_AIM OF THE TASK_: Retype the listing found below exactly, but leave out each picture.
<<<<
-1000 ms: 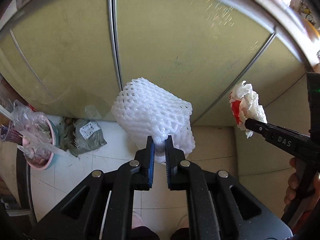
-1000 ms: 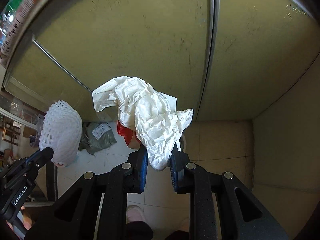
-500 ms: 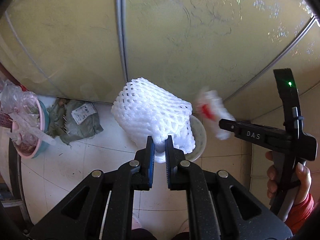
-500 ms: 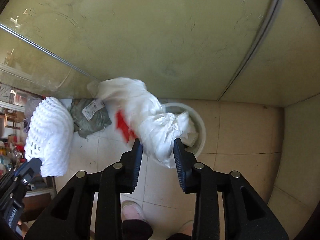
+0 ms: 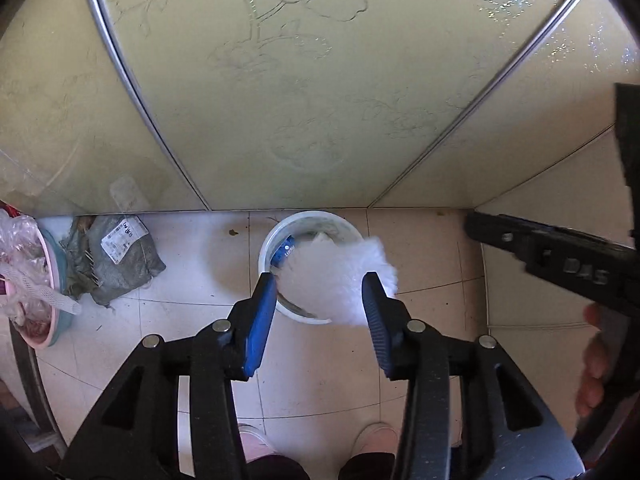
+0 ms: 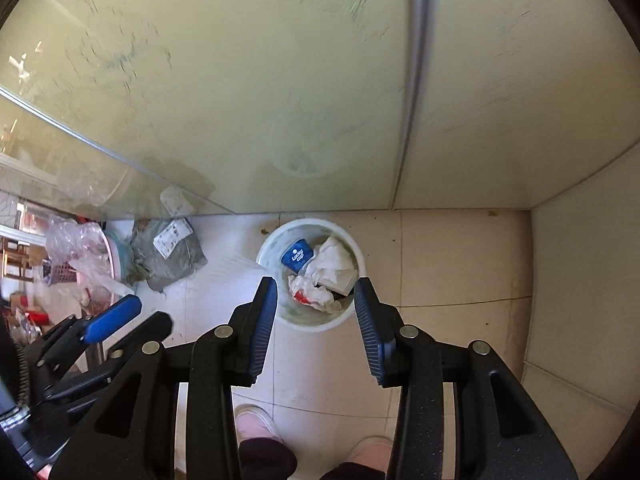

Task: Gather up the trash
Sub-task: 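Open the left tool over the bin while the right tool drops the tissue, then raise both tools back to the counter toward the small dark bottle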

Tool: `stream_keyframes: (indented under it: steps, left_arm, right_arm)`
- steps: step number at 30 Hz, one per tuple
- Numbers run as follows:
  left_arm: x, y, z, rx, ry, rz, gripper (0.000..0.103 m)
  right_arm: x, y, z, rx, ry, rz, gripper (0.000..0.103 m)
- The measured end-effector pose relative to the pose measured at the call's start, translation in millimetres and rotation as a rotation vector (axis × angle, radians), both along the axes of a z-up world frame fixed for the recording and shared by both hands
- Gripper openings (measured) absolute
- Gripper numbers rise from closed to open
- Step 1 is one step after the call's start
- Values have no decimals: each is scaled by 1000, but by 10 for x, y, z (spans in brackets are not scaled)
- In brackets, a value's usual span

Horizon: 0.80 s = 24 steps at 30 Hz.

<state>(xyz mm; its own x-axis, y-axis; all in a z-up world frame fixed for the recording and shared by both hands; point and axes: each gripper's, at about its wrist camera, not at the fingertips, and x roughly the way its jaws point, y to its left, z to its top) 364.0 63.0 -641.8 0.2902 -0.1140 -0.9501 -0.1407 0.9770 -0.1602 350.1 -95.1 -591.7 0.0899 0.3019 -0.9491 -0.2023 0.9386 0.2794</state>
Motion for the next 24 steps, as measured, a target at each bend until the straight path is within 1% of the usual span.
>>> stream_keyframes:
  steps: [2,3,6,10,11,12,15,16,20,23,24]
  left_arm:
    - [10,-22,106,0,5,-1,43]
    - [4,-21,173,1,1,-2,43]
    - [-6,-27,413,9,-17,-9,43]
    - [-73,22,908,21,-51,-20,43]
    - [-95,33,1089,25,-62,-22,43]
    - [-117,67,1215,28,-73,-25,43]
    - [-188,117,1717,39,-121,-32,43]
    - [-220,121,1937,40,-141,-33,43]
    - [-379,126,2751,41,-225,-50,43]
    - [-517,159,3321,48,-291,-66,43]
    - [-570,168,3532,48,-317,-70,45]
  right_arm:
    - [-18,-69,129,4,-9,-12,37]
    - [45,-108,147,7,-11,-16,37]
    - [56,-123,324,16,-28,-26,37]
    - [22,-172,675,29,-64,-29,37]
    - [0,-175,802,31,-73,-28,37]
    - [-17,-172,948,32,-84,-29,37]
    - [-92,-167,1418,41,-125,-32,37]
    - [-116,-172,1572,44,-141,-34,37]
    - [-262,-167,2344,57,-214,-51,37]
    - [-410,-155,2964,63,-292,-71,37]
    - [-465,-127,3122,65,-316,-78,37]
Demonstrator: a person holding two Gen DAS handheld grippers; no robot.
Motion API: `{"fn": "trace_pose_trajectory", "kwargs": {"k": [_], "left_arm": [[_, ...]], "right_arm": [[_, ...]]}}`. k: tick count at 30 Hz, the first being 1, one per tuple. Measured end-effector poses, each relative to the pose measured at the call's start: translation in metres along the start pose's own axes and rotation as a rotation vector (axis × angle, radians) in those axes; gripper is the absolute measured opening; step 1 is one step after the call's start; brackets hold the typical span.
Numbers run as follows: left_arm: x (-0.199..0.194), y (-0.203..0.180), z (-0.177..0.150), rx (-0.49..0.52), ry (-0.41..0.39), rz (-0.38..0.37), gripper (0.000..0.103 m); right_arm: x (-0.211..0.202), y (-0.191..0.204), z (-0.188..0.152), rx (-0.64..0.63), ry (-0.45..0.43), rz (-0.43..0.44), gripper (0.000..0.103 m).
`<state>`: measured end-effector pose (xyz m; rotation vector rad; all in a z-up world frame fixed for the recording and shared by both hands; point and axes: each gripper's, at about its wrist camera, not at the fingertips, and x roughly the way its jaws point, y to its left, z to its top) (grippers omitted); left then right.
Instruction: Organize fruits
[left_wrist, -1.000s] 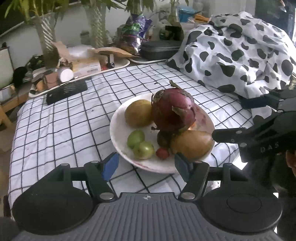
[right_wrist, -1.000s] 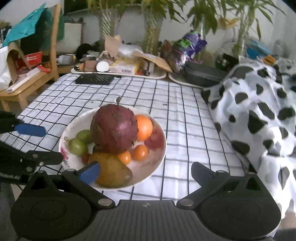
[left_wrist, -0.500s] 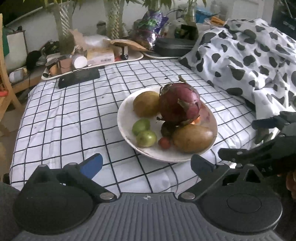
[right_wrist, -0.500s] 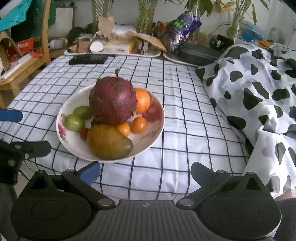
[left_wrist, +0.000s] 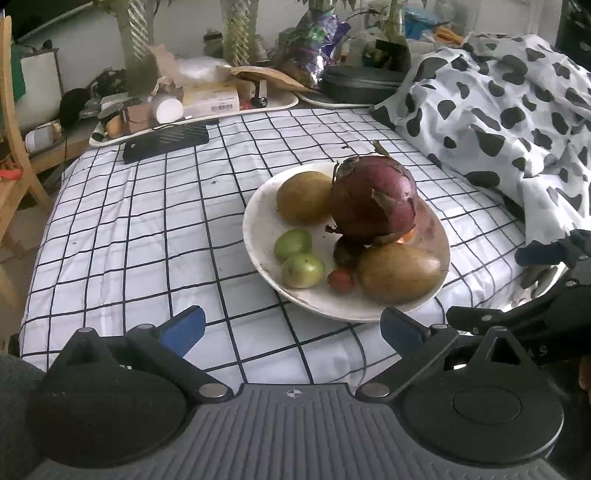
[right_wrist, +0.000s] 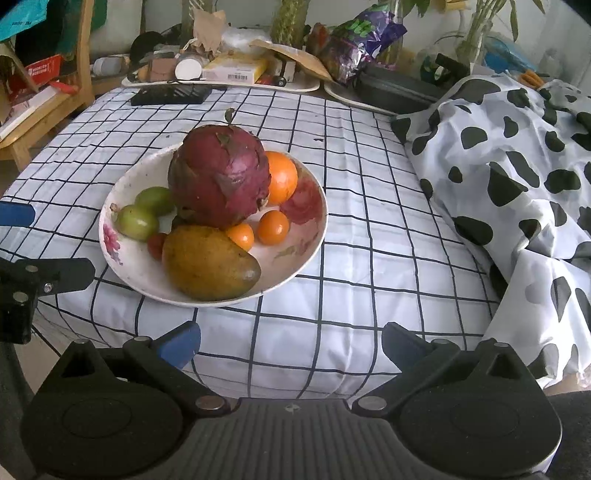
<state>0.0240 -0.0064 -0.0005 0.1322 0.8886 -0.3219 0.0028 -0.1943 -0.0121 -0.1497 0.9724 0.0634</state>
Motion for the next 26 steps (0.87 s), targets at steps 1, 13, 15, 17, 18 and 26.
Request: {"fn": "trace_pose_trajectory", "kwargs": {"k": [1,13,15,17,18,26], "left_arm": [[0.0,0.0,0.0,0.001,0.0,-0.001,0.103],[0.0008,-0.0017,-0.001,0.019,-0.005,0.001,0.103],[0.0,-0.0014,-0.0008,0.018,-0.008,-0.002,0.103],[-0.0005,-0.0014,-0.0007,0.017,-0.009,0.0,0.103],[-0.001,-0.0017,-0.0004,0.017,-0.01,0.001,0.103],[-0.0015,-0.0029,-0.0007,0.03,-0.011,0.009,0.103]], "right_arm": [[0.0002,0.0001,0.0,-0.001,0.001,0.0,0.103],[0.0008,-0.0002,0.0002,-0.004,0.0,0.001,0.103],[0.0007,-0.0002,0.0002,-0.004,0.0,0.001,0.103],[0.0006,-0.0005,0.0003,-0.003,0.0,0.001,0.103],[0.0005,-0.0003,0.0001,-0.003,0.0,0.001,0.103],[0.0,-0.0002,0.0005,-0.003,-0.001,0.001,0.103]]}}
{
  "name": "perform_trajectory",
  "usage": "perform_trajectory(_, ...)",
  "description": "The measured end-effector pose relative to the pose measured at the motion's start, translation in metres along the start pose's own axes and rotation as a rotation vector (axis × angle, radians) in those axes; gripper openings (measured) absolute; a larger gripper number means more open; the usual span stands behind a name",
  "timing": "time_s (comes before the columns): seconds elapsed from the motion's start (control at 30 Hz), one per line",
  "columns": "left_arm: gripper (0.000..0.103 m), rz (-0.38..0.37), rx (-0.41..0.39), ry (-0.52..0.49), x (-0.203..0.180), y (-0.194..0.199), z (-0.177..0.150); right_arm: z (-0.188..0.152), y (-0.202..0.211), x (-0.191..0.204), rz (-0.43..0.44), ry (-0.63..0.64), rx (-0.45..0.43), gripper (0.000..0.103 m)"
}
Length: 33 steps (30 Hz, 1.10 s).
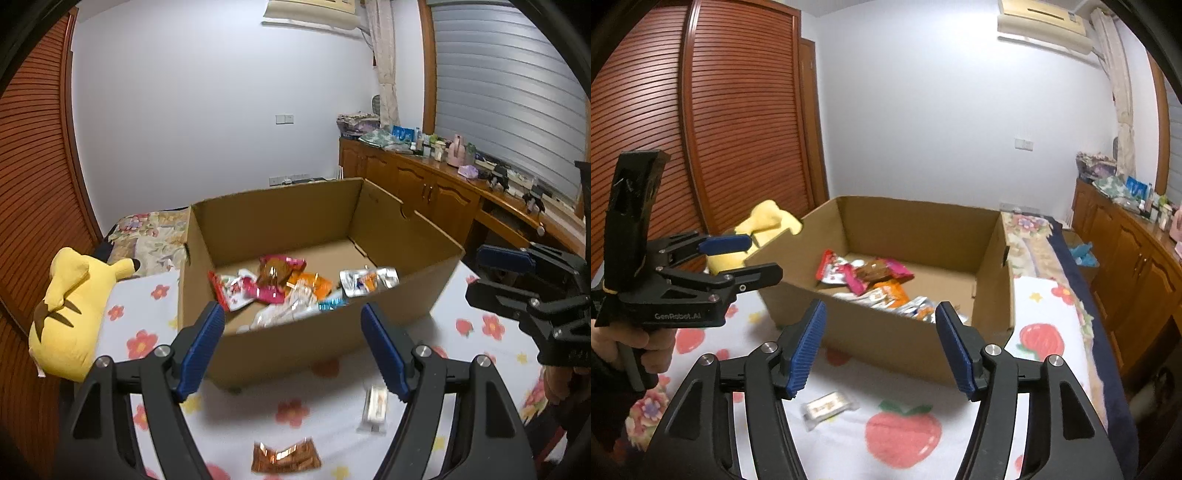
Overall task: Organize snacks
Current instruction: 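Withdraw both tools from the box toward the remaining snacks, then grasp the copper-wrapped snack with the left tool while the right tool grasps the white bar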
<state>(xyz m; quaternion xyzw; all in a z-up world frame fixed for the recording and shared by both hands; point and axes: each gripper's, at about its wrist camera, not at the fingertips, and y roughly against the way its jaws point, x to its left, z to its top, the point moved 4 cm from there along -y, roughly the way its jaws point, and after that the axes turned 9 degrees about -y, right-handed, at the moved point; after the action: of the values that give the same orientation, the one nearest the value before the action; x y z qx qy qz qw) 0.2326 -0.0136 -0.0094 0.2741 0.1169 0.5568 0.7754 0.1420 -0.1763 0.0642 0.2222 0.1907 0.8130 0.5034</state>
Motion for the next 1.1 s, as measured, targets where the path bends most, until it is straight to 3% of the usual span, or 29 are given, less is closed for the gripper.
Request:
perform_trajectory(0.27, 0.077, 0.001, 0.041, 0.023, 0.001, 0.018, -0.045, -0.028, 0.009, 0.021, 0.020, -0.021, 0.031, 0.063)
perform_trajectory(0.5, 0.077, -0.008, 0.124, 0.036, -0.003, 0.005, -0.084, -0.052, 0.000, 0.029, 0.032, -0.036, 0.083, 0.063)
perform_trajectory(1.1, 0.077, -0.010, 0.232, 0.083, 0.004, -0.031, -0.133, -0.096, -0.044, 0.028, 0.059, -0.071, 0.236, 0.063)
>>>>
_WRITTEN ANSWER_:
-1000 ms: 
-1000 ms: 
-500 ms: 
-500 ms: 
+0 ms: 
+0 ms: 

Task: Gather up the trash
Sub-task: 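Open the left tool over the bin while the right tool drops the tissue, then raise both tools back to the counter toward the small dark bottle
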
Tool: `stream_keyframes: (indented under it: steps, left_arm, right_arm)`
- steps: step number at 30 Hz, one per tuple
- Numbers run as follows:
  left_arm: x, y, z, rx, ry, rz, gripper (0.000..0.103 m)
  right_arm: x, y, z, rx, ry, rz, gripper (0.000..0.103 m)
- The measured end-effector pose relative to the pose measured at the call's start, translation in millimetres and rotation as a rotation vector (axis × angle, radians), both along the axes of a z-up world frame fixed for the recording and shared by both hands
- Gripper openings (measured) absolute
- Gripper numbers rise from closed to open
- Step 1 is one step after the call's start
- Values have no decimals: each is scaled by 1000, but by 10 for x, y, z (spans in brackets are not scaled)
- In brackets, a value's usual span

Horizon: 0.80 s = 24 steps at 30 Hz.

<state>(xyz mm; its own x-axis, y-axis; all in a z-up world frame fixed for the recording and shared by both hands; point and axes: each gripper's, at about its wrist camera, not at the fingertips, and x roughly the way its jaws point, y to its left, z to its top) 364.0 63.0 -641.8 0.2902 -0.1140 -0.9501 -0.1407 0.9770 -0.1602 350.1 -95.1 -591.7 0.0899 0.3019 -0.9491 -0.2023 0.9386 0.2794</state>
Motion for the next 24 steps, as measured, a target at each bend until the straight path is within 1% of the usual span.
>>> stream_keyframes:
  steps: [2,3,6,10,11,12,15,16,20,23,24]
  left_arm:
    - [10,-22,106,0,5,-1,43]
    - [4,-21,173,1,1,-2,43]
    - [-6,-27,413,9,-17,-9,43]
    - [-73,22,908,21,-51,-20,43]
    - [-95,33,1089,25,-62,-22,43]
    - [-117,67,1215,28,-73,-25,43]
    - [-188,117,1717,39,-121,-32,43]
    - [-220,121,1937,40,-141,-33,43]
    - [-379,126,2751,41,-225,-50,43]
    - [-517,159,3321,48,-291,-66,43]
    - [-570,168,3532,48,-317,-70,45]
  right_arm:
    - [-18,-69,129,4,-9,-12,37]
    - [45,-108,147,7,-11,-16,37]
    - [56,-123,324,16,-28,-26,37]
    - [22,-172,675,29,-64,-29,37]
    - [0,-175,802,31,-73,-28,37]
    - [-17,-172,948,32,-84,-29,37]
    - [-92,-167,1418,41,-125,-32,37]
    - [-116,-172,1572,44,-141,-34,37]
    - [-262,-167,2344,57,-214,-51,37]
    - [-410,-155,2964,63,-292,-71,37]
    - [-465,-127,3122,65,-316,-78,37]
Demonstrator: a person holding two Gen DAS handheld grippers; no robot.
Motion API: `{"fn": "trace_pose_trajectory", "kwargs": {"k": [_], "left_arm": [[_, ...]], "right_arm": [[_, ...]]}}`. k: tick count at 30 Hz, the first being 1, one per tuple. Measured end-effector poses, each relative to the pose measured at the call's start: translation in metres along the start pose's own axes and rotation as a rotation vector (axis × angle, radians) in those axes; gripper is the absolute measured opening; step 1 is one step after the call's start; brackets hold the typical span.
Numbers run as follows: left_arm: x (-0.199..0.194), y (-0.203..0.180), z (-0.177..0.150), rx (-0.49..0.52), ry (-0.41..0.39), rz (-0.38..0.37), gripper (0.000..0.103 m); right_arm: x (-0.211..0.202), y (-0.191..0.204), z (-0.188..0.152), rx (-0.64..0.63), ry (-0.45..0.43), rz (-0.43..0.44), gripper (0.000..0.103 m).
`<state>`: measured end-effector pose (xyz m; rotation vector rad; all in a z-up world frame fixed for the recording and shared by both hands; point and axes: each gripper's, at about its wrist camera, not at the fingertips, and x roughly the way its jaws point, y to its left, z to its top) (grippers omitted); left then right.
Instruction: Organize fruits
[left_wrist, -1.000s] 
[right_wrist, -1.000s] 
[left_wrist, -0.500s] 
[right_wrist, -0.500s] 
[left_wrist, +0.000s] 
[right_wrist, +0.000s] 
<state>0.0240 -0.0064 -0.0005 0.1322 0.8886 -0.3219 0.0028 -0.1943 -0.0121 -0.1497 0.9724 0.0634</state>
Motion for the next 26 steps (0.87 s), targets at steps 1, 13, 15, 17, 18 and 26.
Request: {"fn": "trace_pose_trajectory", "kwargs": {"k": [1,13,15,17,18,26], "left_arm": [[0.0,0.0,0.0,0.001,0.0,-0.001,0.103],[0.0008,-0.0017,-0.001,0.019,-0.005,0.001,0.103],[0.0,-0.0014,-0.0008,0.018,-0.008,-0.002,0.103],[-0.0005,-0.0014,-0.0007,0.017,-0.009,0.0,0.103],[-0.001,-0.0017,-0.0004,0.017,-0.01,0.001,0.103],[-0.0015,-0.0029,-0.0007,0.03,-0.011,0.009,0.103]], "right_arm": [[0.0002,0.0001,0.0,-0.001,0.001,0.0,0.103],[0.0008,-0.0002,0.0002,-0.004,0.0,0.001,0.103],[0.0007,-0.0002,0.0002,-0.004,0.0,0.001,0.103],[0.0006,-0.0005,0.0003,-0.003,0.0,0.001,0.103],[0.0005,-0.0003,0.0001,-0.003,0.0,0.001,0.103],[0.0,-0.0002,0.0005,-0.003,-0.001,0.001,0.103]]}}
{
  "name": "perform_trajectory",
  "usage": "perform_trajectory(_, ...)",
  "description": "The measured end-effector pose relative to the pose measured at the motion's start, translation in metres along the start pose's own axes and rotation as a rotation vector (axis × angle, radians) in those axes; gripper openings (measured) absolute; a larger gripper number means more open; the usual span stands behind a name",
  "timing": "time_s (comes before the columns): seconds elapsed from the motion's start (control at 30 Hz), one per line",
  "columns": "left_arm: gripper (0.000..0.103 m), rz (-0.38..0.37), rx (-0.41..0.39), ry (-0.52..0.49), x (-0.203..0.180), y (-0.194..0.199), z (-0.177..0.150); right_arm: z (-0.188..0.152), y (-0.202..0.211), x (-0.191..0.204), rz (-0.43..0.44), ry (-0.63..0.64), rx (-0.45..0.43), gripper (0.000..0.103 m)"
}
Length: 33 steps (30 Hz, 1.10 s).
Overall task: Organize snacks
Current instruction: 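Withdraw both tools from the box toward the remaining snacks, then grasp the copper-wrapped snack with the left tool while the right tool grasps the white bar
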<state>(xyz m; quaternion xyzw; all in a z-up world frame fixed for the recording and shared by both hands; point and axes: each gripper's, at about its wrist camera, not at the fingertips, and y roughly against the way its jaws point, x to its left, z to its top, the point moved 4 cm from there along -y, roughly the way its jaws point, and after that the axes turned 9 degrees about -y, right-handed, at the moved point; after the action: of the values that give the same orientation, the one nearest the value before the action; x y z qx qy qz qw) 0.2326 -0.0136 -0.0094 0.2741 0.1169 0.5568 0.7754 0.1420 -0.1763 0.0642 0.2222 0.1907 0.8130 0.5034</state>
Motion for the next 1.1 s, as measured, targets where the path bends most, until it is straight to 3% of the usual span, or 29 are given, less is closed for the gripper.
Request:
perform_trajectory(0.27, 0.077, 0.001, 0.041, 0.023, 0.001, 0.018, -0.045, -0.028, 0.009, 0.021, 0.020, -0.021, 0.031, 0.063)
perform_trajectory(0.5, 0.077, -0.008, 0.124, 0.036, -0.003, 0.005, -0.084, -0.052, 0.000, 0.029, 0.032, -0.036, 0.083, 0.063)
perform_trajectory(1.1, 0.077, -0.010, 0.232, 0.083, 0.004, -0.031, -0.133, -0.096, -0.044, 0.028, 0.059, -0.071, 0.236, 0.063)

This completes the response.